Flatness in finitely accessible additive categories
Manuel Cortés-Izurdiaga
TL;DR
This work extends the theory of flatness from module categories to finitely accessible additive categories by leveraging Crawley–Boevey's representation theorem, which identifies such categories with flat functors in the functor category $({\\rm fp}(\\mathcal{A})^{\\mathrm{op}}, \\mathrm{Ab})$. It develops a thorough framework based on the torsion theory $\\tau=(\\mathcal{T}_{\\tau},\\mathcal{F}_{\\tau})$ cogenerated by the flat objects $\\mathcal{S}\\textrm{-}\\mathrm{Flat}$, with purity playing a central role in characterizing flatness and in describing morphisms and epis/monos in the flat setting.
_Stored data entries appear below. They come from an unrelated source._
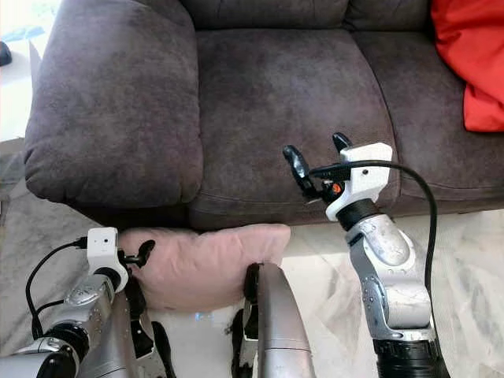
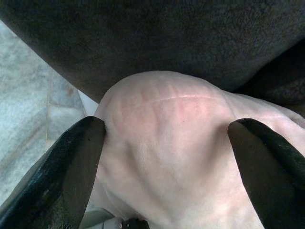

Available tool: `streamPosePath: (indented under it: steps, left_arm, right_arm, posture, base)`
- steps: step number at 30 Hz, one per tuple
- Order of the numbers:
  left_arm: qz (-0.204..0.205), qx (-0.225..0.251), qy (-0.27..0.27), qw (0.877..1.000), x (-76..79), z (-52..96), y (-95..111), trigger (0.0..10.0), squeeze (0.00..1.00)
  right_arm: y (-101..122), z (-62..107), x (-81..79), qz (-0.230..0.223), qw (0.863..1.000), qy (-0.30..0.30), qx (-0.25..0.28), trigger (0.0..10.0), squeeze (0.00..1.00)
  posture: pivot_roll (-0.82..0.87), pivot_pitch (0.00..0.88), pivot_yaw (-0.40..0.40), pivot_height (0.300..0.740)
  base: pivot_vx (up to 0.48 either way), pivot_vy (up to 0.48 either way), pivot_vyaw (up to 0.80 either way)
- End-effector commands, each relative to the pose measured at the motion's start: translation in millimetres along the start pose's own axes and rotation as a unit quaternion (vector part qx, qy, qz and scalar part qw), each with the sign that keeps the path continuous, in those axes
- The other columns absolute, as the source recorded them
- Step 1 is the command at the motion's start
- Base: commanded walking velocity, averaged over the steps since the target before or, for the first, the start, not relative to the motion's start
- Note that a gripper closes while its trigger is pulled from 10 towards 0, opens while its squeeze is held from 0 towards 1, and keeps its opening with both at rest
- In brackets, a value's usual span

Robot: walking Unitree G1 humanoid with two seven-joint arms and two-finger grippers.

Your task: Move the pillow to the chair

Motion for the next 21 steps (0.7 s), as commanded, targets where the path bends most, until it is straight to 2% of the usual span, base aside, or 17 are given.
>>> streamPosePath:
  steps: [1, 2, 3, 4, 7, 14, 21]
  left_arm:
    - [0.002, -0.017, 0.000, 1.000, 1.2, 5.4, -15, 10.0, 0.00]
    - [0.002, -0.017, 0.000, 1.000, 1.2, 5.4, -15, 10.0, 0.00]
    - [0.004, -0.008, 0.001, 1.000, 1.8, 3.3, -9, 10.0, 0.00]
    - [0.005, -0.003, 0.002, 1.000, 2.0, 2.1, -5, 10.0, 0.00]
    - [0.005, 0.007, 0.001, 1.000, 2.4, -0.6, 2, 10.0, 0.00]
    - [0.005, 0.033, 0.008, 0.999, -1.0, -3.3, 16, 10.0, 0.00]
    - [0.004, 0.016, 0.014, 1.000, -2.7, -5.6, 15, 10.0, 0.00]
  right_arm:
    - [-10, 12.5, 5.2, -0.009, 1.000, -0.009, -0.018, 10.0, 0.00]
    - [-10, 12.5, 5.2, -0.009, 1.000, -0.009, -0.018, 10.0, 0.00]
    - [-29, 22.5, 5.4, -0.010, 0.999, -0.011, -0.045, 10.0, 0.00]
    - [-38, 27.1, 6.4, -0.012, 0.998, -0.014, -0.058, 10.0, 0.00]
    - [-51, 32.8, 9.0, -0.015, 0.997, -0.021, -0.072, 10.0, 0.00]
    - [-51, 30.4, 1.9, -0.020, 0.998, -0.012, -0.064, 10.0, 0.00]
    - [-42, 37.2, -6.4, -0.019, 0.998, 0.006, -0.061, 10.0, 0.00]
  posture:
    - [-0.16, 0.382, -0.170, 0.542]
    - [-0.16, 0.382, -0.170, 0.542]
    - [-0.15, 0.392, -0.174, 0.542]
    - [-0.15, 0.393, -0.175, 0.542]
    - [-0.15, 0.400, -0.179, 0.542]
    - [-0.16, 0.402, -0.186, 0.542]
    - [-0.19, 0.422, -0.197, 0.542]
  base:
    - [0.000, 0.000, 0.00]
    - [0.000, 0.000, 0.00]
    - [0.000, 0.000, 0.00]
    - [0.000, 0.000, 0.00]
    - [0.000, 0.000, 0.00]
    - [0.000, 0.000, 0.00]
    - [0.000, 0.000, 0.00]
Point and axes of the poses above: a point about 5 cm out from each wrist's last joint towards the gripper, its own z axis pointing back from the gripper into the wrist, its own y axis along the axis of the wrist's last joint, x = y × z, the point moved 6 cm from there along -z, pointing out of the wrist towards the gripper, and after that the axes turned 4 degrees about -z, right-handed, at the moved point
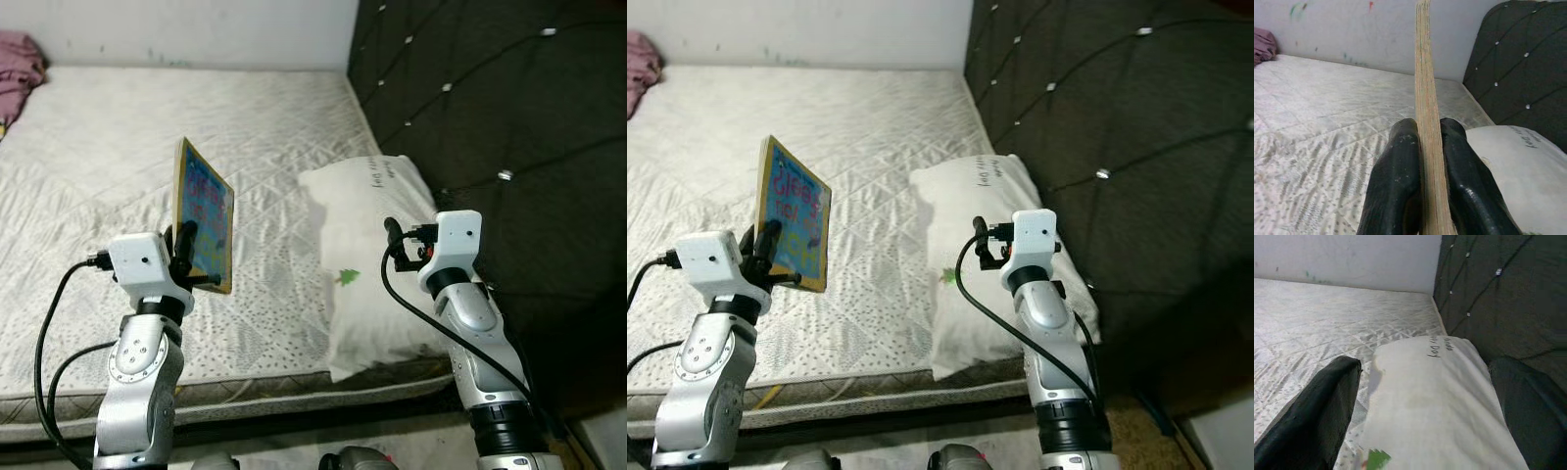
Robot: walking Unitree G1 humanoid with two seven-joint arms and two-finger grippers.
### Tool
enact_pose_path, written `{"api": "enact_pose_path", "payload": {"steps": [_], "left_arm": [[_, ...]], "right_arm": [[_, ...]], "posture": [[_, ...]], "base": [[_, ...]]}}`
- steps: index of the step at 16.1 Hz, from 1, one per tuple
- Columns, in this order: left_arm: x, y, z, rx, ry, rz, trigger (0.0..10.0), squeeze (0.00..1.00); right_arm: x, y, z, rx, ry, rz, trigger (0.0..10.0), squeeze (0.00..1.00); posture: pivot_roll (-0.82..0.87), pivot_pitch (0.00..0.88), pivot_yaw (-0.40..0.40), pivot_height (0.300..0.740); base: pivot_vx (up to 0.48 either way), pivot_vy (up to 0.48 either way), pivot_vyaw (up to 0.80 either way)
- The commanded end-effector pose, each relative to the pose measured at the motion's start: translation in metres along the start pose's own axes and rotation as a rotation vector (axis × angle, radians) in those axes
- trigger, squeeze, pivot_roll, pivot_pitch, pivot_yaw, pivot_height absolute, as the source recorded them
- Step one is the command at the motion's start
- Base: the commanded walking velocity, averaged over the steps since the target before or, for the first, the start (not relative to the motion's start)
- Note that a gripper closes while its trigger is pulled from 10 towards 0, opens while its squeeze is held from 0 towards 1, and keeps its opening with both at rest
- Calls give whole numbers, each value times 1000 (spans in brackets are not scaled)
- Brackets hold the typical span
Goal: Clean up the room
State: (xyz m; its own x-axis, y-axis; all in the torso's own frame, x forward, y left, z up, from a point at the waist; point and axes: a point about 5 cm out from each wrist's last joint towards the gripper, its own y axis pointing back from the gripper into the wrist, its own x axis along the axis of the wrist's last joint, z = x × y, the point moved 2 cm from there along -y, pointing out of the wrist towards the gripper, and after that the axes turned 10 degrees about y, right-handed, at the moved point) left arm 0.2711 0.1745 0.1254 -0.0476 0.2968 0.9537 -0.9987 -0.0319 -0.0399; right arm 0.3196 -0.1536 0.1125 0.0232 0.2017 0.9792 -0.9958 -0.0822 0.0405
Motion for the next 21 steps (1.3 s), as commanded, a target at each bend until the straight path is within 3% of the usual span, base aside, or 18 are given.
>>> {"api": "enact_pose_path", "payload": {"steps": [1, 5, 17, 21], "left_arm": [[7, -1, 2, -15, 1, 29, 10000, 0], [8, -1, 3, -12, 0, 35, 10000, 0], [11, -2, 7, -25, 34, 52, 10000, 0], [14, -4, 6, -28, 35, 57, 10000, 0]], "right_arm": [[7, 1, 3, -12, 2, 28, 10000, 0], [7, 2, 2, -7, -2, 28, 10000, 0], [5, 2, 1, 11, 15, 15, 10000, 0], [6, 0, 0, 15, 18, 18, 10000, 0]], "posture": [[-62, 12, -59, 727], [-62, 16, -58, 677], [-64, 26, -70, 677], [-64, 40, -70, 677]], "base": [[0, 0, 0], [0, 0, 0], [0, 0, 0], [254, 0, 0]]}}
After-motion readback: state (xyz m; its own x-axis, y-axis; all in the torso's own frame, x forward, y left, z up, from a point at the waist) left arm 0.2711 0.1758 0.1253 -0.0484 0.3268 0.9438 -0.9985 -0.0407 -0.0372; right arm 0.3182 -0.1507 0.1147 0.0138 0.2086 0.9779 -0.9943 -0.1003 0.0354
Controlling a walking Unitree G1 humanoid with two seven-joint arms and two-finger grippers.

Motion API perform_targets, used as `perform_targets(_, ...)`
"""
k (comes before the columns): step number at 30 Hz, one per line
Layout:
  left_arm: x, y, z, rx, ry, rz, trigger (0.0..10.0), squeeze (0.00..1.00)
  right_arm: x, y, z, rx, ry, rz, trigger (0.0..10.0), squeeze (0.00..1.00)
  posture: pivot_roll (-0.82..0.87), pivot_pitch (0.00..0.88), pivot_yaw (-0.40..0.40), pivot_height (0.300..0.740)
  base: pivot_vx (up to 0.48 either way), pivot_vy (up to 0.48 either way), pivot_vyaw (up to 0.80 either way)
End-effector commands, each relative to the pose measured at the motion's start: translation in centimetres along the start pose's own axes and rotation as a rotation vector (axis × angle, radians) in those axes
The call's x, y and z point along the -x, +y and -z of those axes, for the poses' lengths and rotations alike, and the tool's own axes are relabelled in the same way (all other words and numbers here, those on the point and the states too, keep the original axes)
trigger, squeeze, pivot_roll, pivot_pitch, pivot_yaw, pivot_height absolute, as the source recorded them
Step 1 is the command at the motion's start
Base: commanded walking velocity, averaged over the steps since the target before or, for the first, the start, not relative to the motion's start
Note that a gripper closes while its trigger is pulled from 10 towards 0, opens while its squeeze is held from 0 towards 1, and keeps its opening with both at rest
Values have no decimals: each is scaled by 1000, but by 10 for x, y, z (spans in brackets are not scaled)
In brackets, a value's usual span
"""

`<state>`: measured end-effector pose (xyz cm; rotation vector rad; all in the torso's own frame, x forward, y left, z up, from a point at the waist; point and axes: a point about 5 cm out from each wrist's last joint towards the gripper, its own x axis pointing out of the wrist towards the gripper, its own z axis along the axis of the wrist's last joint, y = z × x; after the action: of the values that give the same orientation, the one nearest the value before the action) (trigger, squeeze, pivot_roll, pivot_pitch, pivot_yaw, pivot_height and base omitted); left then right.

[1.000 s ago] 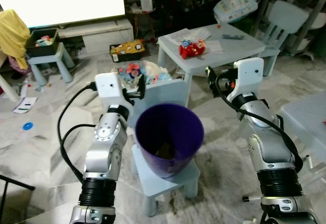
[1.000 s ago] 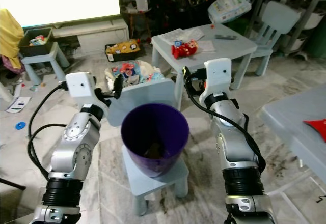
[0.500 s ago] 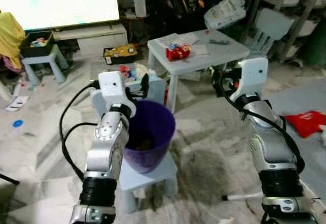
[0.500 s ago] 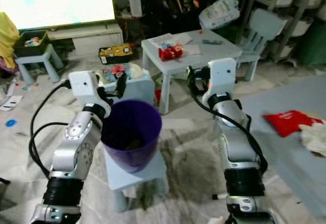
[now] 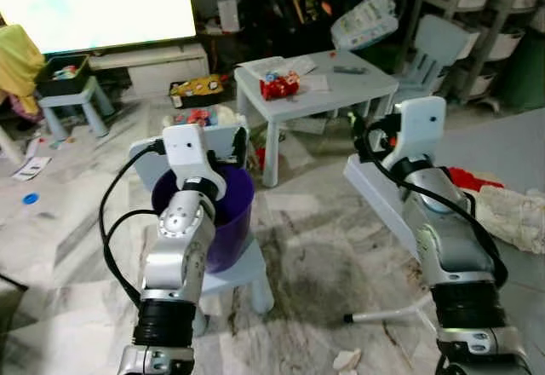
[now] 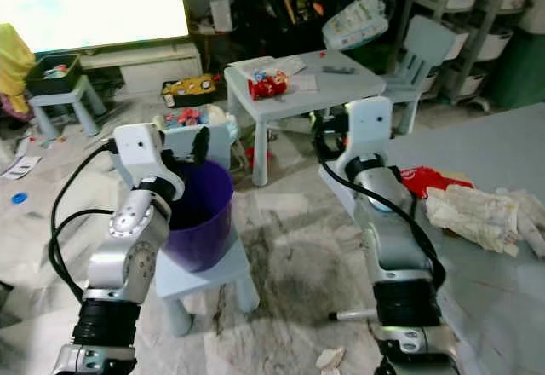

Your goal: Picking trash to rubbish bin

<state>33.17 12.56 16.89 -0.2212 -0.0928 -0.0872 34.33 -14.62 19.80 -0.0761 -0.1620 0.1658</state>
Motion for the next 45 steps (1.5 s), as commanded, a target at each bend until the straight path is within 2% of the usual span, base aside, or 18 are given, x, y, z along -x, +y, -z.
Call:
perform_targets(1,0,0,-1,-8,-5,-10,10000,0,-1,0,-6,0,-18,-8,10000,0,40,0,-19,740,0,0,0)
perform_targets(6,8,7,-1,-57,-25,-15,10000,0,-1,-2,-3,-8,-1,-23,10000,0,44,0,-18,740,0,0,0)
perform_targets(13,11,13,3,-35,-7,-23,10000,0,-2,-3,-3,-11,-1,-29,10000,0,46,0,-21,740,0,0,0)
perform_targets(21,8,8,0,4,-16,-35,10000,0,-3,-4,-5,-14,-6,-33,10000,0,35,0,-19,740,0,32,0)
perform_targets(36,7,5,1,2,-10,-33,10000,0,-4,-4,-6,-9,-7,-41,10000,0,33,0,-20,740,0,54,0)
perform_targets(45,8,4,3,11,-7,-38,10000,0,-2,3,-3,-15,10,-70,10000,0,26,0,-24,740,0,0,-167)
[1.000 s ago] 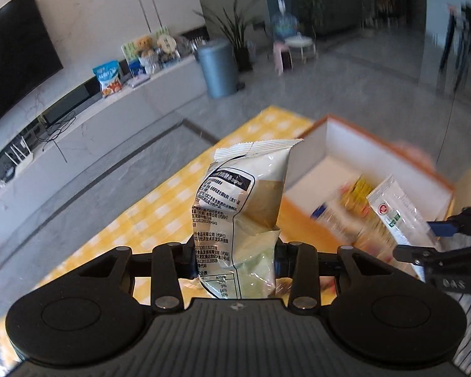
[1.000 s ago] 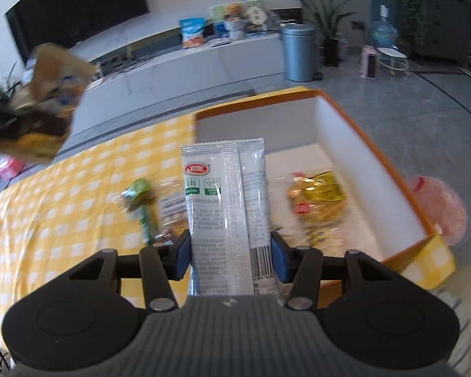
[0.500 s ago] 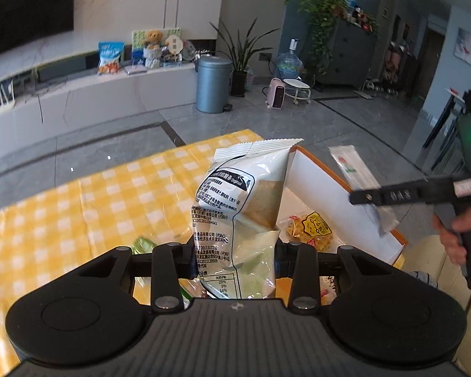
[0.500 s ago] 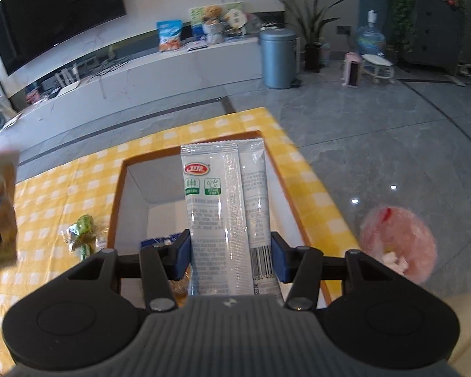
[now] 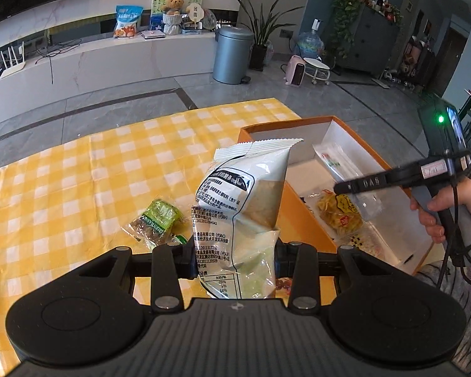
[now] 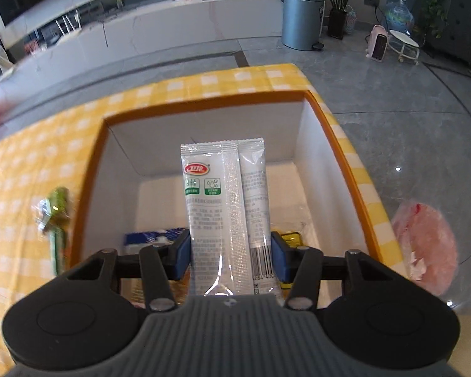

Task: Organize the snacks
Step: 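Open the right tool to drop the white packet into the box, then lower the white-and-green chip bag into the box with the left tool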

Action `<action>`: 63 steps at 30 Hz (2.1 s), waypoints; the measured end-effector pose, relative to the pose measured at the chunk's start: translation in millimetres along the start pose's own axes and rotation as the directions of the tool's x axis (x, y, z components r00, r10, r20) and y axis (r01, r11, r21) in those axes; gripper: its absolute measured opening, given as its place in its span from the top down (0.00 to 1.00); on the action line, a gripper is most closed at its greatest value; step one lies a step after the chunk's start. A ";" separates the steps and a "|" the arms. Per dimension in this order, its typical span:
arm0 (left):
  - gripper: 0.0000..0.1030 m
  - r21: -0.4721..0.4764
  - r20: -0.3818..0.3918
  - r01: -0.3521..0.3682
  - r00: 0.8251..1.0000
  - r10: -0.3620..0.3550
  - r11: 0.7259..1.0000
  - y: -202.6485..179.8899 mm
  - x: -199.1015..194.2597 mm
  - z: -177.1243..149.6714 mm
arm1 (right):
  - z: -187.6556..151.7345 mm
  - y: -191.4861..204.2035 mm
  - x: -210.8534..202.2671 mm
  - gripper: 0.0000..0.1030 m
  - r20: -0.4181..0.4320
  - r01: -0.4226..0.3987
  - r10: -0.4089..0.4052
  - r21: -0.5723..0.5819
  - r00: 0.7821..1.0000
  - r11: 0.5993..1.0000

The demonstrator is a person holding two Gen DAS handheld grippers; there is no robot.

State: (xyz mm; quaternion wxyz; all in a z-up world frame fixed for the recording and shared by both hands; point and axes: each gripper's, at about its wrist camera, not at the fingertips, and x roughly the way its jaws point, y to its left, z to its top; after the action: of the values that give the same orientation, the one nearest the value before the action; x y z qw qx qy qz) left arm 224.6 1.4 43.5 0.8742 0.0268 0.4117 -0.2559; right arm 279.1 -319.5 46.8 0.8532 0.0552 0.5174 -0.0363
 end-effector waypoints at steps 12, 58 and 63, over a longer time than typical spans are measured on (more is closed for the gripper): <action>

The paper provides complete criteria for when $\\mathcal{S}\\textrm{-}\\mathrm{Flat}$ is preabelian or abelian, connects these properties to the local coherence of $\\mathrm{Mod}-\\mathcal{S}$ and to the weak dimension, and proves that, under suitable hypotheses, every flat object is a direct union of small flat subobjects. It also identifies conditions for the existence of enough flat and/or projective objects and translates these conditions into the functor-category/torsion-theory language, with concrete consequences in the ring case. Overall, the results offer a robust, transferable toolkit for analyzing flat objects and their homological behavior across finitely accessible additive categories and their ring-theoretic specializations, impacting how purity, cotorsion theories, and deconstructibility interact in this broader setting.
Abstract
Motivated by some problems proposed by Cuadra and Simson related to flat objects in finitely accessible Grothendieck categories, we study flatness in the more general setting of finitely accessible additive categories. For such category $\mathcal{A}$, we characterize when $\mathcal{A}$ is preabelian and abelian. We prove that if the class of flat objects in $\mathcal A$ is closed under pure subobjects, then every flat object is a direct union of \textit{small} flat subobjects. Finally, we characterize when $\mathcal{A}$ has enough flat and projective objects and we prove that, in this case, the class of flat objects is closed under pure subobjects.